Well, because it takes that long for your aerobic (oxygen using) system to wake up. First couple of minutes there are two other systems that work for you, otherwise you wouldn’t be able to move your muscles at all! This is called your ANEROBIC (without oxygen) phase.
The first part of coming up is using the creatine phosphate (CP), stored in the muscle, and it lasts about long enough to take you through the job you need to immediately do [after the ball is snapped, when you need to jump up off the couch and run out the door, whatever] for the first 30 seconds or so.

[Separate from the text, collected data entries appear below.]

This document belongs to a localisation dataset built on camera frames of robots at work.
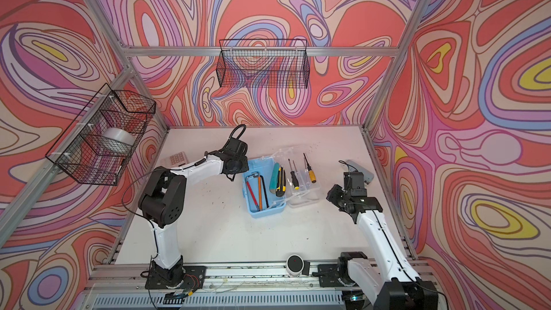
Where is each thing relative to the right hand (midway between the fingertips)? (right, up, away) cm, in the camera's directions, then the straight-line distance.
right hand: (333, 199), depth 84 cm
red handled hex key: (-33, 0, +10) cm, 35 cm away
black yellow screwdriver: (-15, +8, 0) cm, 17 cm away
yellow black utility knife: (-21, +6, +4) cm, 22 cm away
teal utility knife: (-24, +8, +5) cm, 25 cm away
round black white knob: (-16, -19, -12) cm, 28 cm away
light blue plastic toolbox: (-32, +2, +12) cm, 34 cm away
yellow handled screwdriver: (-8, +10, +4) cm, 14 cm away
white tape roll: (-75, +23, -14) cm, 80 cm away
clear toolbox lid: (-12, +7, 0) cm, 14 cm away
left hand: (-36, +13, +15) cm, 41 cm away
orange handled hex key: (-30, +1, +10) cm, 32 cm away
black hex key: (-28, +2, +11) cm, 30 cm away
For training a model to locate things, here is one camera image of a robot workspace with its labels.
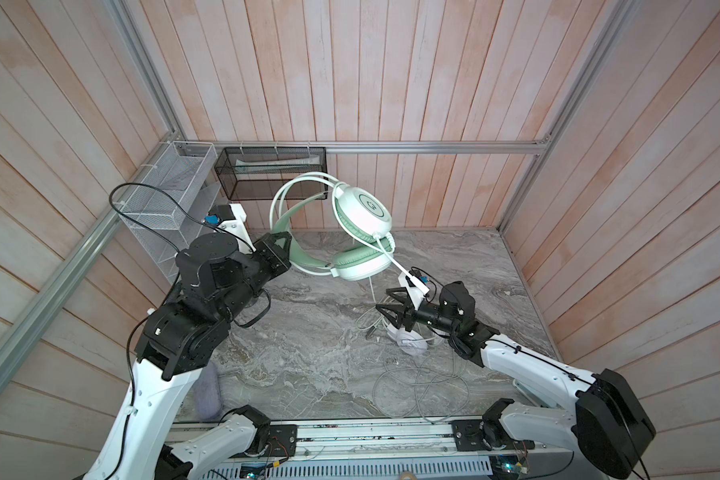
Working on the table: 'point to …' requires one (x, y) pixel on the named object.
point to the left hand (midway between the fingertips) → (295, 243)
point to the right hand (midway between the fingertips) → (385, 298)
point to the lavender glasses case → (206, 391)
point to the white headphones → (407, 341)
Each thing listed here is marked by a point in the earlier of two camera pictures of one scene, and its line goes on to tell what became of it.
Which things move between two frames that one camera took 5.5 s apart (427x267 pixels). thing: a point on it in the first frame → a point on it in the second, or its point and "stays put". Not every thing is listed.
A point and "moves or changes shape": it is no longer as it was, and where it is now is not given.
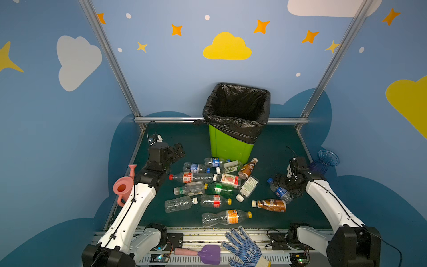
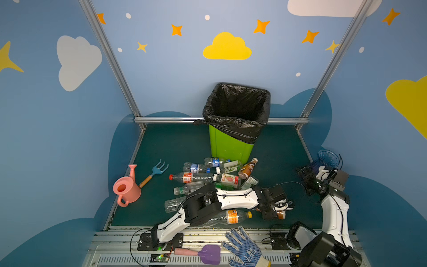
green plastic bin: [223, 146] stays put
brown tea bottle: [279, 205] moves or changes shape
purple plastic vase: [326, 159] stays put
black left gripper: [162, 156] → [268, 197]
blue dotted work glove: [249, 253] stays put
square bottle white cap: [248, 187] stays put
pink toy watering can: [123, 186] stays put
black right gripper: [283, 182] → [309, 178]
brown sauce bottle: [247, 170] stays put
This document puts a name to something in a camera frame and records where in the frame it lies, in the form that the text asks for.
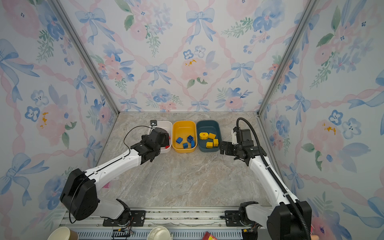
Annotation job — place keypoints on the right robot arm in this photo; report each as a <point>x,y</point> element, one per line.
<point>288,218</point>

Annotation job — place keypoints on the yellow plastic container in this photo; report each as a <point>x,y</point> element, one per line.
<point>183,129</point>

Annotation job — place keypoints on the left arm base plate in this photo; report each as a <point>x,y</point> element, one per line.
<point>127,219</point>

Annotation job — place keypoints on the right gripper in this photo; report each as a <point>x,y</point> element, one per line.
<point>223,147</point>

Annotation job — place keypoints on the red packet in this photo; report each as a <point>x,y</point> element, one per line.
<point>209,236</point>

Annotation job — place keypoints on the white bowl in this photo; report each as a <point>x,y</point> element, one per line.
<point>160,233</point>

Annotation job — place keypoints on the right aluminium corner post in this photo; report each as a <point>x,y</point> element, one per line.
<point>291,47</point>

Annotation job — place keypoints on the yellow duck lego piece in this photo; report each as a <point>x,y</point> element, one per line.
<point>203,136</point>

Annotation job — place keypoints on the aluminium mounting rail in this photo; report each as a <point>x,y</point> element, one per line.
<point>172,218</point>

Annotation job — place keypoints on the yellow lego brick cube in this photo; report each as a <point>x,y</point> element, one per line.
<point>209,145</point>

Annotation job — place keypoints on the dark teal plastic container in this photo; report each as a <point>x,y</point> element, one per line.
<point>208,126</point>

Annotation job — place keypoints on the paper cup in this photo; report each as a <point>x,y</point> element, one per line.
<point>63,233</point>

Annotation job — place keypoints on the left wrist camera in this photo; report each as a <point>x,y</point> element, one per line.
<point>153,123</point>

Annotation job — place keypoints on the pink lego brick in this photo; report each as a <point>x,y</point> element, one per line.
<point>106,186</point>

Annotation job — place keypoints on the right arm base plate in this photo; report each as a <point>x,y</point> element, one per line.
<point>233,219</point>

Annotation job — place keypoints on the yellow lego brick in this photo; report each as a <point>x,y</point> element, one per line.
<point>215,142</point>
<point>211,136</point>

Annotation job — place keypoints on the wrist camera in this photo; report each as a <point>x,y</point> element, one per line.
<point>240,135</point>
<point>153,123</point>

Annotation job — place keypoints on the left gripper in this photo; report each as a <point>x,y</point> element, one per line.
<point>145,139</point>

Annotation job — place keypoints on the aluminium corner post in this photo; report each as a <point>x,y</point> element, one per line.
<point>81,49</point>
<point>291,47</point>

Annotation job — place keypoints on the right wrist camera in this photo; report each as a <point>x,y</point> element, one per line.
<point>240,135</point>

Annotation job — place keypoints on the left aluminium corner post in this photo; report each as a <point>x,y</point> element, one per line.
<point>81,49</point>

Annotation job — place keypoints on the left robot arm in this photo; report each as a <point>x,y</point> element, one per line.
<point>80,194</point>

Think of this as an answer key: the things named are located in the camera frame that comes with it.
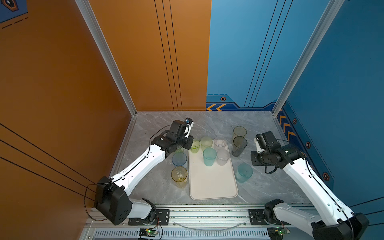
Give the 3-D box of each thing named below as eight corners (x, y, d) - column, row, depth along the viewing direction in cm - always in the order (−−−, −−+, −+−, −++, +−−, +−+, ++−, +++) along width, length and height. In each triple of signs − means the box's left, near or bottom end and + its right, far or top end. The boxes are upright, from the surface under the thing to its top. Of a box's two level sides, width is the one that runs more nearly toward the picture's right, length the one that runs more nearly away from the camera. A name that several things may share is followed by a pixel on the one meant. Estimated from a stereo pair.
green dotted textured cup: (200, 151, 99) (201, 143, 92) (200, 144, 103) (200, 136, 95) (211, 151, 99) (212, 143, 92) (211, 144, 102) (212, 136, 95)
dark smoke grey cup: (230, 155, 96) (234, 145, 86) (232, 145, 101) (235, 134, 91) (242, 158, 95) (247, 147, 85) (242, 148, 100) (247, 137, 90)
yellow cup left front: (173, 189, 83) (170, 181, 73) (175, 175, 88) (172, 166, 78) (187, 189, 83) (186, 181, 73) (188, 175, 88) (187, 166, 78)
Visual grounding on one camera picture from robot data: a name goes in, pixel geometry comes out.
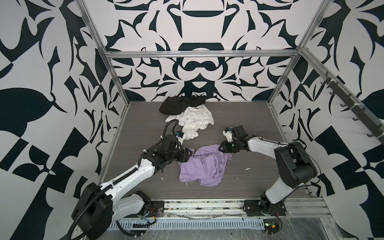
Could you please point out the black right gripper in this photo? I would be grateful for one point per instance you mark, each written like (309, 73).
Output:
(225, 147)

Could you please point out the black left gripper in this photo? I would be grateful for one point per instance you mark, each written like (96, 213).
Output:
(184, 156)

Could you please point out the purple cloth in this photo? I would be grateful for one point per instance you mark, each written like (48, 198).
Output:
(207, 166)

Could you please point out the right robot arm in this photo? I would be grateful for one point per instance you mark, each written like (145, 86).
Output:
(296, 168)

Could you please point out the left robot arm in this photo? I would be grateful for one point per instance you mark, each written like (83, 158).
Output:
(100, 205)

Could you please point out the white cloth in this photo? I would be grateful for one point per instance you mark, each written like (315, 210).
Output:
(193, 119)

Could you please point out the black cloth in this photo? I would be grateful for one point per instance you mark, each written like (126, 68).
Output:
(177, 105)

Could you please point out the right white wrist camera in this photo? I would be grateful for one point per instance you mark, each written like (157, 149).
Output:
(228, 133)

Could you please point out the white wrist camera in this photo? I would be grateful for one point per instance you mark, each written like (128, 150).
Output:
(228, 133)
(180, 136)

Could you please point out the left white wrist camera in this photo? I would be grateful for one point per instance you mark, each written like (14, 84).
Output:
(180, 136)

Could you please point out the white slotted cable duct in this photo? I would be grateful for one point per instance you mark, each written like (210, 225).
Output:
(187, 224)

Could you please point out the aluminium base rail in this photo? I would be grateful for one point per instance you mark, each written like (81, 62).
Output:
(224, 208)

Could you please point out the black hook rail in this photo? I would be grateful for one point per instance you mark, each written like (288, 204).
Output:
(361, 111)

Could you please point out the aluminium frame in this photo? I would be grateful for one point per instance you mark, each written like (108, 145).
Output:
(276, 51)

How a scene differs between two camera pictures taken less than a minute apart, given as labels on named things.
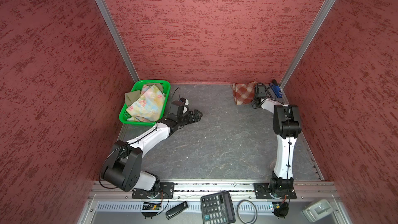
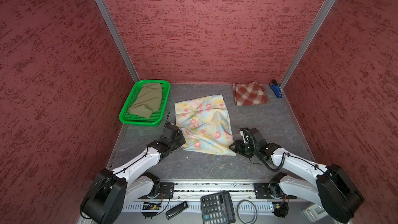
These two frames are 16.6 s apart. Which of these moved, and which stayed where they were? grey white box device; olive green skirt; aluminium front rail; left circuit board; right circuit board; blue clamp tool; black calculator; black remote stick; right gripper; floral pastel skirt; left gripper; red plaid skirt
Moved: floral pastel skirt; left gripper; right gripper; olive green skirt
Stayed: red plaid skirt; grey white box device; aluminium front rail; black remote stick; black calculator; right circuit board; left circuit board; blue clamp tool
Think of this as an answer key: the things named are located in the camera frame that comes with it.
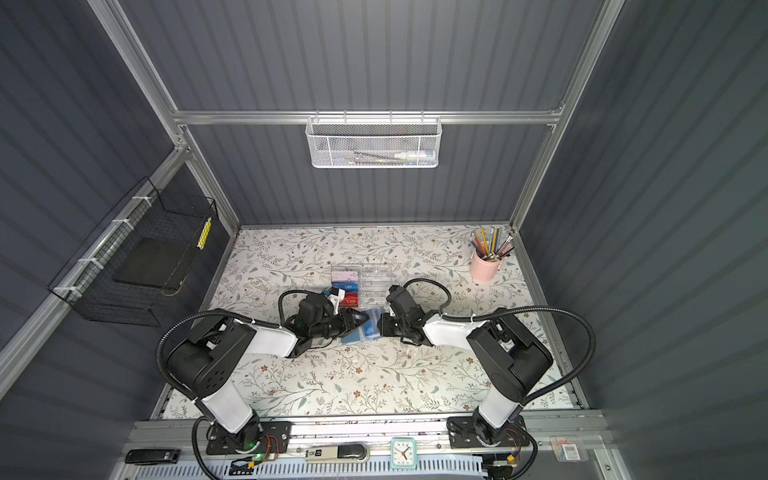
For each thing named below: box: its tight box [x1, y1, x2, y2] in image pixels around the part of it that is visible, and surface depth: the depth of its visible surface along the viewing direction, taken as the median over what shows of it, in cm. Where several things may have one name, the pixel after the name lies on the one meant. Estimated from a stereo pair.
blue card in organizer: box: [331, 282, 359, 293], surface depth 98 cm
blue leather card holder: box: [341, 308, 384, 343], surface depth 91 cm
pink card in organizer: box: [331, 271, 359, 282], surface depth 98 cm
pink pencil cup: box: [470, 251, 503, 282], surface depth 102 cm
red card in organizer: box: [340, 292, 359, 307], surface depth 98 cm
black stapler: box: [125, 449, 181, 465], surface depth 71 cm
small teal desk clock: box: [390, 437, 418, 470], surface depth 71 cm
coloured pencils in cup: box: [470, 226, 516, 262], surface depth 101 cm
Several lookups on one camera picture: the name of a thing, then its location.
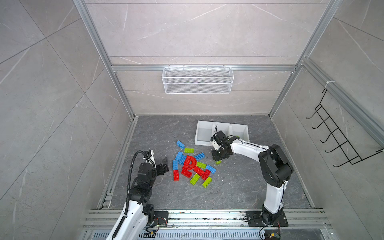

OK, 30 seconds, that’s depleted for now. The next system that takes over is glycolysis that takes juuusst about the time you run out of your CP and you’re breaking down carbohydrates stored in your body. You won’t run out of this stuff but it starts building up acid in your muscles and things start to hurt.
This glucose transformation lasts about 90 seconds or so and FINALLY, FINALLY your oxidative (breathing oxygen, if you will) starts to take over and you just begin to be able to fire your muscle cells with the oxygen pathway. This is called the AEROBIC pathway and is able to sustain you through the rest of your swim, run, or whatever you started out doing.
To get there you had to 1) raise your heart rate and 2) start getting oxygen into your blood. This is a rather frantic time for your body so your perception of what’s happening is that you’re really breathing hard and you don’t have enough of anything to even get through the first mile, f’cryin’ out loud.
About five minutes into this whole thing you’re going along just fine but you’ve adjusted to the oxygen part of your cycle and are fairly comfortable with being ‘somewhat uncomfortable’. Welcome to the sustainable part of endurance sports, sport!